Polymerasekettenreaktion

Polymerasekettenreaktion, PCR (englisch polymerase chain reaction), gentechnische Methode zur Vermehrung eines definierten DNA-Fragments (siehe Nucleinsäuren).

Das Verfahren wurde 1983 von Kary Mullis erfunden. Der Kettenreaktion liegt folgendes Prinzip zugrunde: Man synthetisiert zunächst zwei kurze DNA-Sequenzen (Oligonucleotide), die nach den Regeln der Basenpaarung komplementär zu den beiden Enden des zu vervielfältigenden DNA-Abschnitts sind (siehe Molekularbiologie). Die DNA, welche die zu vermehrende Sequenz enthält, wird zunächst durch langsames Erhitzen auf 94 °C in die beiden Einzelstränge aufgetrennt. Die beiden Oligonucleotide hybridisieren mit den Enden der Einzelstränge der denaturierten DNA. Dabei setzt man das Enzym DNA-Polymerase zu. Dieses Enzym vervollständigt nach Temperatursenkung, ausgehend von den kurzen Sequenzen der Oligonucleotide, die Gegenstränge der beiden offenen DNA-Stränge. Im Ergebnis sind nun zwei Exemplare des ursprünglichen DNA-Moleküls vorhanden.

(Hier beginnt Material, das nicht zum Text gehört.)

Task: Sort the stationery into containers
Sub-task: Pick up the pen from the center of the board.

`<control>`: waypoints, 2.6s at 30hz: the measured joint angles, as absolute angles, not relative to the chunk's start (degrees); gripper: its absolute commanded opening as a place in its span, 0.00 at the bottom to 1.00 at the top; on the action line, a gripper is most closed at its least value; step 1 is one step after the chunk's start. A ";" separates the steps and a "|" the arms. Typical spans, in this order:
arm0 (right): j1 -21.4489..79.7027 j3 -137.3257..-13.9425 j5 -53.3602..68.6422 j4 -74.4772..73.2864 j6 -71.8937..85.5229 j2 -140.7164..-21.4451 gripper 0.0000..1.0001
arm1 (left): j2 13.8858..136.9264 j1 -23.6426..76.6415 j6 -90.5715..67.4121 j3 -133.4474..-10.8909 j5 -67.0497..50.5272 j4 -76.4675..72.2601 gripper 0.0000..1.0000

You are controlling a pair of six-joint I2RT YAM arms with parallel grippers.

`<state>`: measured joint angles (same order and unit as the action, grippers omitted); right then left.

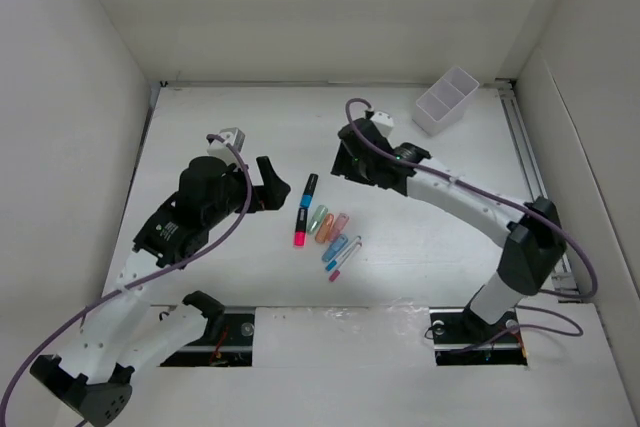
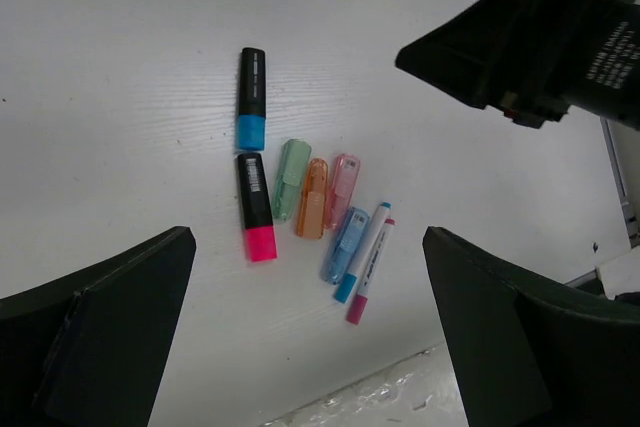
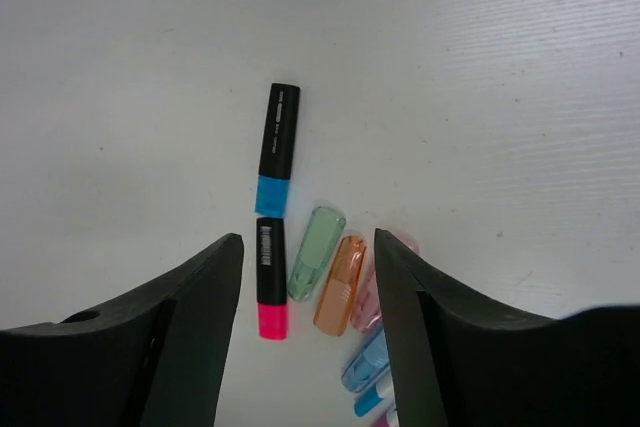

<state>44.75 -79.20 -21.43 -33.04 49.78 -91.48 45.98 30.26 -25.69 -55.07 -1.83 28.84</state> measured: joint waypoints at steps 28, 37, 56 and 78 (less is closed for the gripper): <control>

Durch ständige Wiederholung des Verfahrensablaufs werden die nächsten Verdopplungszyklen eingeleitet. Auf diese Weise kann man aus geringsten Ausgangsmengen innerhalb kurzer Zeit Millionen identische Kopien des DNA-Fragments herstellen. Der bei der Methode verwendete Typ von DNA-Polymerase ist die so genannte Taq-Polymerase, die das wiederholte Erhitzen toleriert.

Die Polymerasekettenreaktion ermöglicht, ähnlich wie die Genklonierung, die Anreicherung großer Mengen eines bestimmten DNA-Abschnitts. Sie hat zur Vereinfachung vieler gentechnischer Verfahren geführt. PCR findet in der Grundlagenforschung der Biologie und Medizin breite Anwendung. In der medizinischen Diagnostik dient die Methode vor allem zum Nachweis von Krankheitserregern und zur pränatalen (vorgeburtlichen) Untersuchung. Bei der Krebsdiagnose hat die PCR insofern eine wichtige Funktion, als es genügt, aus krebsverdächtigem Gewebe mit der so genannten Feinnadelpunktion kleinste Gewebemengen zu entnehmen. Das ist schonend für den Patienten und vermindert erheblich das Risiko, dass bei der Punktion Krebszellen aus dem Verband des Tumorgewebes abgelöst werden, die anderswo Tochtergeschwülste (Metastasen) bilden können.

Die Evolutionsbiologie bedient sich der PCR, um aus winzigen Spuren Material für genetische Vergleiche zu bekommen. So konnten beispielsweise aus den Überresten von Vorzeitmenschen und Mumien gewonnene Nucleinsäurespuren mit Hilfe der PCR-Methode zu größeren DNA-Mengen vervielfältigt werden, die dann für weitere Untersuchungen zur Verfügung standen. Nach demselben Prinzip geht die forensische Biologie vor, die in der Kriminalistik eingesetzt wird (Rechtsmedizin). Geringste Überreste von Schweiß, Speichel, Blut oder Samen am Tatort genügen, um ausreichend DNA für einen genetischen Fingerabdruck zu erhalten. Gerade weil die PCR auf feinste DNA-Spuren reagiert, muss bei der Probeentnahme und beim Einsatz des Verfahrens im Labor mit größter Sorgfalt vorgegangen werden. Ist das zu untersuchende Material mit geringen Mengen anderer DNA-Sequenzen verunreinigt, kann das Untersuchungsergebnis verfälscht werden.